Elles se jaugèrent du regard, comme deux ennemies face à face. Les yeux de l'autre femme brillaient de méfiance et d'antipathie, et Sibylla, de son côté, avait soudain la certitude qu'elle avait trouvé celle qu'elle cherchait.

Elles restèrent là sans que ni l'une ni l'autre ne dise quoi que ce soit.

L'autre femme était habillée de blanc, sous son manteau, et tenait à la main un vase vert, en forme de cornet, contenant des tulipes.

- Laissez mon mari tranquille, maintenant qu'il est dans sa tombe, finit-elle par dire.

C'était donc bien elle, la veuve de Rune Hedlund.
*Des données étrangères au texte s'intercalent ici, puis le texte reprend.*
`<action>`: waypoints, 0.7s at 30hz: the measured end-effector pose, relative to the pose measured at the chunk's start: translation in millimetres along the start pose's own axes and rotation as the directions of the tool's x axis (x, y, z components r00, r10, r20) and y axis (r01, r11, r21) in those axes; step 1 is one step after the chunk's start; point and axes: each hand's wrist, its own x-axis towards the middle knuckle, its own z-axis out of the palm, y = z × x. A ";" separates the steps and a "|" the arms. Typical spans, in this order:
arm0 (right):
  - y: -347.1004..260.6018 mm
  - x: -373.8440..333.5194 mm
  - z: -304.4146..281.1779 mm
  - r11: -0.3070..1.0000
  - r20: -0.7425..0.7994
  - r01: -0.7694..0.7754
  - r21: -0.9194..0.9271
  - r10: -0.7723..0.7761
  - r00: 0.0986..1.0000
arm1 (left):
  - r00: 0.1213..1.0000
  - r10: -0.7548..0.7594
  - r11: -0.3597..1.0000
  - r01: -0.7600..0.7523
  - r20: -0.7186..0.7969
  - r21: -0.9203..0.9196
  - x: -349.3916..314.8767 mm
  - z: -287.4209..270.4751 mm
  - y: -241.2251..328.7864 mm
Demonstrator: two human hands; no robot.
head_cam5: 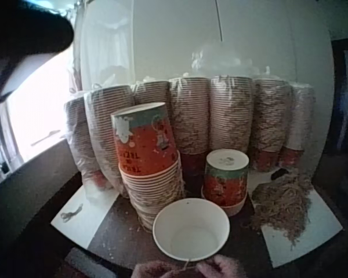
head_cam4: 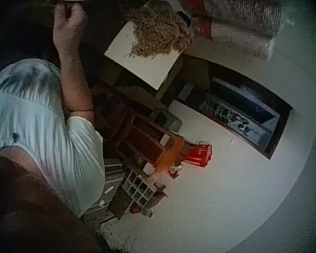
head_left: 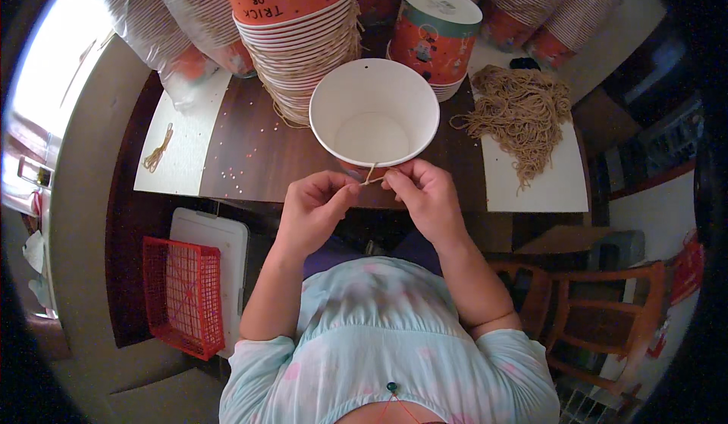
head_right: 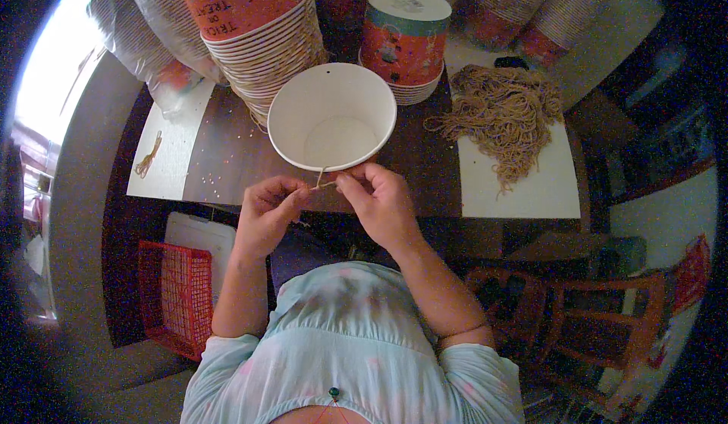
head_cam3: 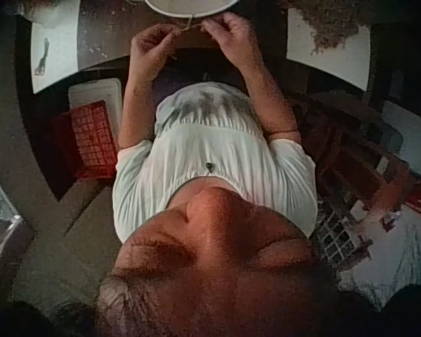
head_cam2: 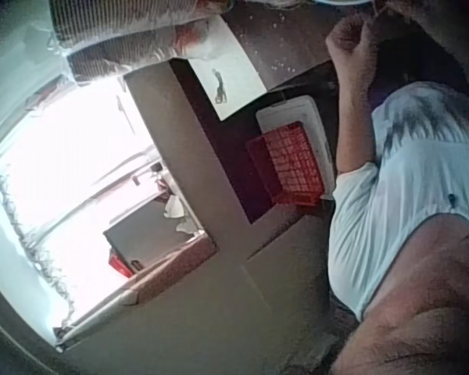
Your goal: Attaching pre-cut string handles to decorative paper cups or buckets for packaging.
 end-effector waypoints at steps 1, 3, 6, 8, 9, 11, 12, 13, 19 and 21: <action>0.3 -0.4 0.4 1.000 -0.015 -0.017 -0.004 0.017 1.000 | 1.000 -0.007 1.000 0.007 0.001 0.008 -0.7 -0.2 0.4; -8.4 -8.6 2.2 0.970 -0.096 0.107 -0.218 -0.131 0.987 | 1.000 0.007 1.000 -0.007 -0.007 0.025 -1.6 1.0 1.0; -14.6 -15.5 2.1 0.671 -0.081 0.400 -0.624 -0.565 0.821 | 1.000 0.024 0.998 -0.023 -0.014 0.055 -3.2 -1.2 -0.1; -14.1 -21.0 1.9 0.361 0.106 0.555 -0.750 -0.762 0.639 | 1.000 0.027 0.998 -0.026 -0.004 0.064 -5.0 0.7 1.2; -15.1 -18.2 4.0 0.288 0.182 0.610 -0.738 -0.785 0.591 | 0.999 0.050 0.996 -0.050 -0.006 0.080 -6.5 1.6 3.3; -17.8 -9.8 6.9 0.174 0.291 0.691 -0.701 -0.815 0.500 | 0.997 0.076 0.993 -0.076 0.000 0.093 -9.7 4.7 8.3; -15.9 -7.1 6.2 0.171 0.291 0.690 -0.703 -0.816 0.499 | 0.996 0.090 0.991 -0.090 0.006 0.101 -12.5 6.3 11.0; -12.2 -3.4 6.3 0.161 0.310 0.718 -0.677 -0.823 0.476 | 0.994 0.106 0.988 -0.106 0.008 0.111 -15.4 7.0 13.8; -9.3 -4.1 -0.6 0.041 0.403 0.743 -0.668 -0.819 0.407 | 0.999 0.027 0.883 -0.032 0.018 0.468 -30.6 -3.4 32.0; -6.7 -1.7 -6.3 0.003 0.432 0.745 -0.667 -0.813 0.390 | 0.991 0.063 0.937 -0.100 0.118 0.335 -44.6 -2.0 42.4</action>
- J'enlevais seulement les feuilles mortes.

La femme respira plusieurs fois par le nez, comme si elle s'efforçait de se concentrer.

- Comment connaissiez-vous mon mari?

- Je ne le connaissais pas.

Soudain, la femme se mit à sourire, mais ce fut sans aucune douceur. Sibylla sentit la peur s'insinuer en elle. Cette femme l'aurait-elle reconnue? La police avait-elle averti la veuve de Rune Hedlund qu'on avait consulté le fichier des dons d'organes et lui avait-elle suggéré d'ouvrir l'œil? Afin de pouvoir enfin établir un lien entre Sibylla Forsenström et Rune Hedlund et, de ce fait, trouver un mobile.

Sibylla scruta l'horizon. Peut-être les flics étaient-ils déjà là?

- Vous ne croyez pas que j'ai tout compris depuis longtemps?